• [WHAT THE EXERCISE ASKS]:
Could you return every line of the records below that contains the word "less"?
DATA FOR PROCESSING below:
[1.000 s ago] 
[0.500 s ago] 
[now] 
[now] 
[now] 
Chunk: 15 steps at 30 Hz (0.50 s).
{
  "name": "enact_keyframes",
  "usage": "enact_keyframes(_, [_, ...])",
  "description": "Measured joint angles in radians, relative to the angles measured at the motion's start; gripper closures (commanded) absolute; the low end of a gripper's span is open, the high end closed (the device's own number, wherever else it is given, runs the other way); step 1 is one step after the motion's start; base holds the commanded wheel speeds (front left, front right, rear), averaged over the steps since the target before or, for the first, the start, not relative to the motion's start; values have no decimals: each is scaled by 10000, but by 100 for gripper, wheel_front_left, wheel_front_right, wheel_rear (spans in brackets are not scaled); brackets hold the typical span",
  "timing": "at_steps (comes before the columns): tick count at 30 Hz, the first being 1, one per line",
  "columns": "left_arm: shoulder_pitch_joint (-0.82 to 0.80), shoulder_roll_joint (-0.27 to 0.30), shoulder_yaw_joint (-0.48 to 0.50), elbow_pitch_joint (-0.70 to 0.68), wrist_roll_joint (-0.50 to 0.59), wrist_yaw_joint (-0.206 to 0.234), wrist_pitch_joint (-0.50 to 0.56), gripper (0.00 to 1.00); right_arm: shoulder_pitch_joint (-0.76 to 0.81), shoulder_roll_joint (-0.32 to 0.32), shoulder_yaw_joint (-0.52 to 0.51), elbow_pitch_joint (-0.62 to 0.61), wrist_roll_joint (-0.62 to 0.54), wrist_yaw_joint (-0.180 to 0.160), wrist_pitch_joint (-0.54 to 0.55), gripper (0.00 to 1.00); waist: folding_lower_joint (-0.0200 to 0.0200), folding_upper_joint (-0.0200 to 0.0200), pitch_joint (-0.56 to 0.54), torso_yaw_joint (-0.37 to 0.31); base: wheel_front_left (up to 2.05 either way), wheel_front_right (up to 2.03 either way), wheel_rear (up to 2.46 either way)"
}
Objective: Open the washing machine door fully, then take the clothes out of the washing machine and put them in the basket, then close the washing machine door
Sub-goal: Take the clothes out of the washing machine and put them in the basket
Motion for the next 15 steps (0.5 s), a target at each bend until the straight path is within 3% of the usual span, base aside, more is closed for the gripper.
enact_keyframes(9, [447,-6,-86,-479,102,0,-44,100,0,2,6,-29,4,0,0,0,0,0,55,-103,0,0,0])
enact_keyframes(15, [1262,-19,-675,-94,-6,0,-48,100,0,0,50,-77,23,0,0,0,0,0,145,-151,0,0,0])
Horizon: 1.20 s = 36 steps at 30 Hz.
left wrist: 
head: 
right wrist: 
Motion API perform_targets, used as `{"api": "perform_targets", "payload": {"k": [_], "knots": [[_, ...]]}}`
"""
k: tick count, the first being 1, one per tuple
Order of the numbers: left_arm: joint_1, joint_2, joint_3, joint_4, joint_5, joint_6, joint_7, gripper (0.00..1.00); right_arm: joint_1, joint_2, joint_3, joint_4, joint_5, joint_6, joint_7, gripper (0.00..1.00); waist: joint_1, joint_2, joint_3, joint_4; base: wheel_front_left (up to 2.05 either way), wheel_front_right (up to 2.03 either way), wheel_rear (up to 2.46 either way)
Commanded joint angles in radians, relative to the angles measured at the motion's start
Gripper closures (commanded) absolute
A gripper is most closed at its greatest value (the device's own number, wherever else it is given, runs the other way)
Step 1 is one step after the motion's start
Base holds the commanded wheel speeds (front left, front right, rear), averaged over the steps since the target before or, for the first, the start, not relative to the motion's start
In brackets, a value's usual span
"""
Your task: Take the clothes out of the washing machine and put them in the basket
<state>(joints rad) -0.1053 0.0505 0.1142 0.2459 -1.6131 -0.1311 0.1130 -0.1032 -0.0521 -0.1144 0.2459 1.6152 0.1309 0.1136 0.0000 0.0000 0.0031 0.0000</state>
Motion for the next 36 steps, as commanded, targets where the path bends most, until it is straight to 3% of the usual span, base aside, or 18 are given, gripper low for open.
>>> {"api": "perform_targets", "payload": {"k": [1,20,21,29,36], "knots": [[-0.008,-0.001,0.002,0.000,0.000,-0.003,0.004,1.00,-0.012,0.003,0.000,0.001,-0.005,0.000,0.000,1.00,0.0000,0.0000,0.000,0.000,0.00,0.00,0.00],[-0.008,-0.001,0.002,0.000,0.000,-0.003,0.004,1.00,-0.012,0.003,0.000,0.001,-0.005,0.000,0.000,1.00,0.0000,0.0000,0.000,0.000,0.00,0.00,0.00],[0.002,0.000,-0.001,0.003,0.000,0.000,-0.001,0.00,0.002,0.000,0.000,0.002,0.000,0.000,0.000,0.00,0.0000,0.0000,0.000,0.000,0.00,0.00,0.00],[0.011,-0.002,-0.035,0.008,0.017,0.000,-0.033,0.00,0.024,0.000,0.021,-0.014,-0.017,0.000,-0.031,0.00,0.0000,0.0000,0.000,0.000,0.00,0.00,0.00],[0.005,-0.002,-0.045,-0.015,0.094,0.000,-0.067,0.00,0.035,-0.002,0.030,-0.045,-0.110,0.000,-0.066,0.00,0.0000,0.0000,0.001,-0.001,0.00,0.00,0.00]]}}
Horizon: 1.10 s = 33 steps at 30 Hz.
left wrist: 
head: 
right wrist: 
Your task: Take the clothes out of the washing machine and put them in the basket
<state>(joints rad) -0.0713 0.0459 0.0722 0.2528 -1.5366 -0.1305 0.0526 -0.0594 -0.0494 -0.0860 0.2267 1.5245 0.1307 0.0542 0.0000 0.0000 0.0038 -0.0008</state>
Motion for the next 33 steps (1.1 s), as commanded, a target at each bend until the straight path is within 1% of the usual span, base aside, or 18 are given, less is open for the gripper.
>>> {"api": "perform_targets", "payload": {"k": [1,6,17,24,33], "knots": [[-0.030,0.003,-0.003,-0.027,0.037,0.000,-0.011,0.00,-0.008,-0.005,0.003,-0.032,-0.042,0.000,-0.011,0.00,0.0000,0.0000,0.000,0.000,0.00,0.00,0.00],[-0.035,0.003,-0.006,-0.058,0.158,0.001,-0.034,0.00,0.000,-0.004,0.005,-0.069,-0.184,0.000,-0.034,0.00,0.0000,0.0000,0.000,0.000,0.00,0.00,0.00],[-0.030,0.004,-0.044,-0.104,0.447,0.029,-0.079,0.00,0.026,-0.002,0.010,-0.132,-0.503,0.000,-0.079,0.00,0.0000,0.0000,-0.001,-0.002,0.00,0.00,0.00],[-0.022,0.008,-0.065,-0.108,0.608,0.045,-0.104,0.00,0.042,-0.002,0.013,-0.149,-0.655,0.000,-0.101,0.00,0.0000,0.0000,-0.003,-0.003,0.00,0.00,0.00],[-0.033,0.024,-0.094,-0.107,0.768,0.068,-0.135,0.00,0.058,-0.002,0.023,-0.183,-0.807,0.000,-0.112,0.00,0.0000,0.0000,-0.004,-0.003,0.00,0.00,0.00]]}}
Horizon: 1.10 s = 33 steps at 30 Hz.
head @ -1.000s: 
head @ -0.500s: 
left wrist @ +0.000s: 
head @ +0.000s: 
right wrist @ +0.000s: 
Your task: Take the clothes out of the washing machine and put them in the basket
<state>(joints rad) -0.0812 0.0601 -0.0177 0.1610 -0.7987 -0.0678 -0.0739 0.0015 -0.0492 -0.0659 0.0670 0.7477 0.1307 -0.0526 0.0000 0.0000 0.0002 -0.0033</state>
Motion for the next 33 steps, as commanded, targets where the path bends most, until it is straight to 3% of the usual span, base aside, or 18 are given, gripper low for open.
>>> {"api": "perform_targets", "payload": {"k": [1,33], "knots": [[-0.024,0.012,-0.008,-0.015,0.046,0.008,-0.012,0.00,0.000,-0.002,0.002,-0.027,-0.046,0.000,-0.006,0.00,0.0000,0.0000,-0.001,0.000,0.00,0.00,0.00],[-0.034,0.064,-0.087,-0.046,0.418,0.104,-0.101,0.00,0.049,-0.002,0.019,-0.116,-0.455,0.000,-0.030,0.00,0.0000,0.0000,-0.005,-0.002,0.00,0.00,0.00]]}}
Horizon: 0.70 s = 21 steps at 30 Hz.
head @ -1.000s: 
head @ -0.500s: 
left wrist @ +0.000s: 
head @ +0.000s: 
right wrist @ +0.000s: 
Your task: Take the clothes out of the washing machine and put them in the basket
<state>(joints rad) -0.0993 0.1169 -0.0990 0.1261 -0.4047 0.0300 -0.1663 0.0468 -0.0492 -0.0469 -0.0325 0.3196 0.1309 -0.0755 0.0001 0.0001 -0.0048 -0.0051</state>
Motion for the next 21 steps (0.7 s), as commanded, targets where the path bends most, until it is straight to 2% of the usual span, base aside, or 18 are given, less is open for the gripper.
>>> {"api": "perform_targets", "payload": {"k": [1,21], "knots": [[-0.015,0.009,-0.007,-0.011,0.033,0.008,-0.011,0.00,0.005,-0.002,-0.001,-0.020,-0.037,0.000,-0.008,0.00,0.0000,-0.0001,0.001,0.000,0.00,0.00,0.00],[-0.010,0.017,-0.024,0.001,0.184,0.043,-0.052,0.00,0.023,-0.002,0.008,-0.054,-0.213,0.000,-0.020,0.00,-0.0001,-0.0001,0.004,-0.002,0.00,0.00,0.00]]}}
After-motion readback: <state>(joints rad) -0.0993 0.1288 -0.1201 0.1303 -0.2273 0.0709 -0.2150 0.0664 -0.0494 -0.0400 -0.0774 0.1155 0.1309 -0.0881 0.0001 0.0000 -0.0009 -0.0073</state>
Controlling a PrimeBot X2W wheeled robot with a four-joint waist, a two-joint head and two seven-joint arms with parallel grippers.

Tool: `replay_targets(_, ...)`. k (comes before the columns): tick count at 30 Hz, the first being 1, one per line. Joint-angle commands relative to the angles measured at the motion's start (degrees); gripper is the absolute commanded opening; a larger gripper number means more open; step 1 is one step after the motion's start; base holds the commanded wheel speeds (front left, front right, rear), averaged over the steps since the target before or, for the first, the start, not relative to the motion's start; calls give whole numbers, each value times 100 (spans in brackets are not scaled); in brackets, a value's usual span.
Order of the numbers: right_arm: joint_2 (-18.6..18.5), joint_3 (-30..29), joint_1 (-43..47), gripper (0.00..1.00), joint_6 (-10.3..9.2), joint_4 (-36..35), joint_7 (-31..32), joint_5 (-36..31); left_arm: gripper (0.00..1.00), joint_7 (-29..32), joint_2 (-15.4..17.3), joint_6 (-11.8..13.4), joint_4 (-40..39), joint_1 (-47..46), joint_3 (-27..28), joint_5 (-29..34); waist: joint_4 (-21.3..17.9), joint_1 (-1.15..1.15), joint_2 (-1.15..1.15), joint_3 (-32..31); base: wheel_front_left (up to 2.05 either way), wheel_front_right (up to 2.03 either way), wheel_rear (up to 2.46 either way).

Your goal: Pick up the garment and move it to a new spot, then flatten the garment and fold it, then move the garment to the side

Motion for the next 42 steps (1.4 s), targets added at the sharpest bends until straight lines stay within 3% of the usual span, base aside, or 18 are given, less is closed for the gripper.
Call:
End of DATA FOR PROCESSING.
• [RESULT FOR THIS TASK]:
Motion for the next 33 steps (1.1 s), as commanded, a target at each bend until the straight path is within 1% of the usual span, base aside, or 18 are given, less is open for the gripper.
Motion for the next 21 steps (0.7 s), as commanded, targets where the path bends most, until it is straight to 2% of the usual span, base aside, or 18 are given, less is open for the gripper.
Motion for the next 42 steps (1.4 s), targets added at the sharpest bends until straight lines stay within 3% of the usual span, base aside, or 18 are given, less is closed for the gripper.

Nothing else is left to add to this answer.